• **What to produce**
Exactly as they stand, set down the following records once more.

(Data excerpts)
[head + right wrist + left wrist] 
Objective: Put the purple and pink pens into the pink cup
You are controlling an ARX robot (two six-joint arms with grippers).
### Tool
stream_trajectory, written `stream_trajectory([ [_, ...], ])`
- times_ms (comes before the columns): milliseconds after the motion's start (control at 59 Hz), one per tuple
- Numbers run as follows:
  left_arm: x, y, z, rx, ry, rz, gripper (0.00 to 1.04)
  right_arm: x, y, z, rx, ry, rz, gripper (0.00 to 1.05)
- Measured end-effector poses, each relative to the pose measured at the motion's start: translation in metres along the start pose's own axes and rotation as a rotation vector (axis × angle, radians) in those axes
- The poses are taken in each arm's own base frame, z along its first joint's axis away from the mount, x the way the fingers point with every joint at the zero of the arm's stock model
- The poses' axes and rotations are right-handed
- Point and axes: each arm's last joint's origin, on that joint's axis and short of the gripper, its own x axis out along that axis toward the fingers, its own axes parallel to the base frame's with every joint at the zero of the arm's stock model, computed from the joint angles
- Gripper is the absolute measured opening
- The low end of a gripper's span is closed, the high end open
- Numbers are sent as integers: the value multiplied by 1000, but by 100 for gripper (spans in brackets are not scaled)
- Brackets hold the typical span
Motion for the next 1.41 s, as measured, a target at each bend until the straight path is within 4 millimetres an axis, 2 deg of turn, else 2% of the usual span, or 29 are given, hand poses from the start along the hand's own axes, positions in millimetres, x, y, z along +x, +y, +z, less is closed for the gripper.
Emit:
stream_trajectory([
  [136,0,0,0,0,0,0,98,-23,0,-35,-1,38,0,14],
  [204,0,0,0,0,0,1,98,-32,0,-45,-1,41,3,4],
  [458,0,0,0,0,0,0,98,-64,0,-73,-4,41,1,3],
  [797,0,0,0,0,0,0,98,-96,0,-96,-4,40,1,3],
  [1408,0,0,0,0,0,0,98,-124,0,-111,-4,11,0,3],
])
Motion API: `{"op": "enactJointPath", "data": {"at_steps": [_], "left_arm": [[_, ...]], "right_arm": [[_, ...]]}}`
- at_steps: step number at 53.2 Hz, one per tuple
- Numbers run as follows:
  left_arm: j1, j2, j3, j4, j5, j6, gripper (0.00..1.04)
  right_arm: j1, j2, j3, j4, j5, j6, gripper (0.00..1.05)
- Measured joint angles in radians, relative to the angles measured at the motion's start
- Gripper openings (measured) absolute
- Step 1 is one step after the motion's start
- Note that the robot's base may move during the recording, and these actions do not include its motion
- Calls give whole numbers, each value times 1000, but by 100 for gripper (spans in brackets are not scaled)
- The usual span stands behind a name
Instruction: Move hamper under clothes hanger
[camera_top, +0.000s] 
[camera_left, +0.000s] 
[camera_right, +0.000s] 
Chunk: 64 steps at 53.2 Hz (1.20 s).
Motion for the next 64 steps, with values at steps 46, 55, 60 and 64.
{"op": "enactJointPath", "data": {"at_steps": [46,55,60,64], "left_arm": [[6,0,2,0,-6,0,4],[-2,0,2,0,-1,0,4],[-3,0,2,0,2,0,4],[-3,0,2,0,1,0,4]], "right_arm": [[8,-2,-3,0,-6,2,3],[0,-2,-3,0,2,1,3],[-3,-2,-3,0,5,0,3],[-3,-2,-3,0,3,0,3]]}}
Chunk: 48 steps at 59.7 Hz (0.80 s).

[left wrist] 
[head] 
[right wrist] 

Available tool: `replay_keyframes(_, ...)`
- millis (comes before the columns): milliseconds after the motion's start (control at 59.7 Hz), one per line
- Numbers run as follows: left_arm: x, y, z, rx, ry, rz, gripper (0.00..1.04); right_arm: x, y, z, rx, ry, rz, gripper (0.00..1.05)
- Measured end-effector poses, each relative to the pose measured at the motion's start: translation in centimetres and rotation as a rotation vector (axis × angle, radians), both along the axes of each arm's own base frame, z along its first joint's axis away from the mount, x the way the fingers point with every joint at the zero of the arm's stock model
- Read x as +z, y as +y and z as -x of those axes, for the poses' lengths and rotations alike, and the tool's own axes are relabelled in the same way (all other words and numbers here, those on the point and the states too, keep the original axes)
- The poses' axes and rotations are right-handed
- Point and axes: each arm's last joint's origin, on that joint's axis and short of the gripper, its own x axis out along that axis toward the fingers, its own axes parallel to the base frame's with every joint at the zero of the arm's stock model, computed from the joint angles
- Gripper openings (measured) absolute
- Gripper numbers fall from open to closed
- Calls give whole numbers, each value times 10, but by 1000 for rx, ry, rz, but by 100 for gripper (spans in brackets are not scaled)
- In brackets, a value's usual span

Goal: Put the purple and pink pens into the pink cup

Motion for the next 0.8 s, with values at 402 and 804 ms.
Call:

• **Solved exercise**
[head + right wrist + left wrist] 
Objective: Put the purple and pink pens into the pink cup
You are controlling an ARX robot (two six-joint arms with grippers).
### Tool
stream_trajectory, written `stream_trajectory([ [_, ...], ])`
- times_ms (comes before the columns): milliseconds after the motion's start (control at 59 Hz), one per tuple
- Numbers run as follows:
  left_arm: x, y, z, rx, ry, rz, gripper (0.00 to 1.04)
  right_arm: x, y, z, rx, ry, rz, gripper (0.00 to 1.05)
- Measured end-effector poses, each relative to the pose measured at the motion's start: translation in metres along the start pose's own axes and rotation as a rotation vector (axis × angle, radians) in those axes
- The poses are taken in each arm's own base frame, z along its first joint's axis away from the mount, x the way the fingers point with every joint at the zero of the arm's stock model
- The poses' axes and rotations are right-handed
- Point and axes: each arm's last joint's origin, on that joint's axis and short of the gripper, its own x axis out along that axis toward the fingers, its own axes parallel to the base frame's with every joint at the zero of the arm's stock model, computed from the joint angles
- Gripper is the absolute measured opening
- The low end of a gripper's span is closed, the high end open
- Numbers are sent as integers: the value multiplied by 1000, but by 100 for gripper (spans in brackets are not scaled)
- Brackets hold the typical span
Motion for the next 1.41 s, as measured, a target at each bend until the straight path is within 4 millimetres an axis, 2 deg of turn, else 2% of the usual span, or 29 are given, hand poses from the start along the hand's own axes, positions in millimetres, x, y, z along +x, +y, +z, less is closed for the gripper.
Emit:
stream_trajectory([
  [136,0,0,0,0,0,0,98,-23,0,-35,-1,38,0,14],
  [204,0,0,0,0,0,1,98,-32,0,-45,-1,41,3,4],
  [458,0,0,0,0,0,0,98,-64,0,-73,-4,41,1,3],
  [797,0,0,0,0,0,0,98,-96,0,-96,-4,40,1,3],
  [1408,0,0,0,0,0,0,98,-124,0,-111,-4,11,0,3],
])
Motion API: `{"op": "enactJointPath", "data": {"at_steps": [_], "left_arm": [[_, ...]], "right_arm": [[_, ...]]}}`
- at_steps: step number at 53.2 Hz, one per tuple
- Numbers run as follows:
  left_arm: j1, j2, j3, j4, j5, j6, gripper (0.00..1.04)
  right_arm: j1, j2, j3, j4, j5, j6, gripper (0.00..1.05)
- Measured joint angles in radians, relative to the angles measured at the motion's start
- Gripper openings (measured) absolute
- Step 1 is one step after the motion's start
- Note that the robot's base may move during the recording, and these actions do not include its motion
- Calls give whole numbers, each value times 1000, but by 100 for gripper (spans in brackets are not scaled)
- The usual span stands behind a name
Instruction: Move hamper under clothes hanger
[camera_top, +0.000s] 
[camera_left, +0.000s] 
[camera_right, +0.000s] 
Chunk: 64 steps at 53.2 Hz (1.20 s).
Motion for the next 64 steps, with values at steps 46, 55, 60 and 64.
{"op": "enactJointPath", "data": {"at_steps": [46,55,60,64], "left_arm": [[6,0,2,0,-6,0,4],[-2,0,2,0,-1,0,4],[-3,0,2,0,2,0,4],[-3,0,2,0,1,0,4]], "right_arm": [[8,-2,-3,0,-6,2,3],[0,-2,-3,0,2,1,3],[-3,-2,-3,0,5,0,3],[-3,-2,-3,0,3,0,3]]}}
Chunk: 48 steps at 59.7 Hz (0.80 s).

[left wrist] 
[head] 
[right wrist] 

Available tool: `replay_keyframes(_, ...)`
- millis (comes before the columns): milliseconds after the motion's start (control at 59.7 Hz), one per line
- Numbers run as follows: left_arm: x, y, z, rx, ry, rz, gripper (0.00..1.04); right_arm: x, y, z, rx, ry, rz, gripper (0.00..1.05)
- Measured end-effector poses, each relative to the pose measured at the motion's start: translation in centimetres and rotation as a rotation vector (axis × angle, radians), both along the axes of each arm's own base frame, z along its first joint's axis away from the mount, x the way the fingers point with every joint at the zero of the arm's stock model
- Read x as +z, y as +y and z as -x of those axes, for the poses' lengths and rotations alike, and the tool's own axes are relabelled in the same way (all other words and numbers here, those on the point and the states too, keep the original axes)
- The poses' axes and rotations are right-handed
- Point and axes: each arm's last joint's origin, on that joint's axis and short of the gripper, its own x axis out along that axis toward the fingers, its own axes parallel to the base frame's with every joint at the zero of the arm's stock model, computed from the joint angles
- Gripper openings (measured) absolute
- Gripper numbers fall from open to closed
- Calls give whole numbers, each value times 10, but by 1000 for rx, ry, rz, but by 100 for gripper (spans in brackets are not scaled)
- In brackets, a value's usual span

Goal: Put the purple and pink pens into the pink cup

Motion for the next 0.8 s, with values at 402 and 804 ms.
Call:

The exercise has been completed.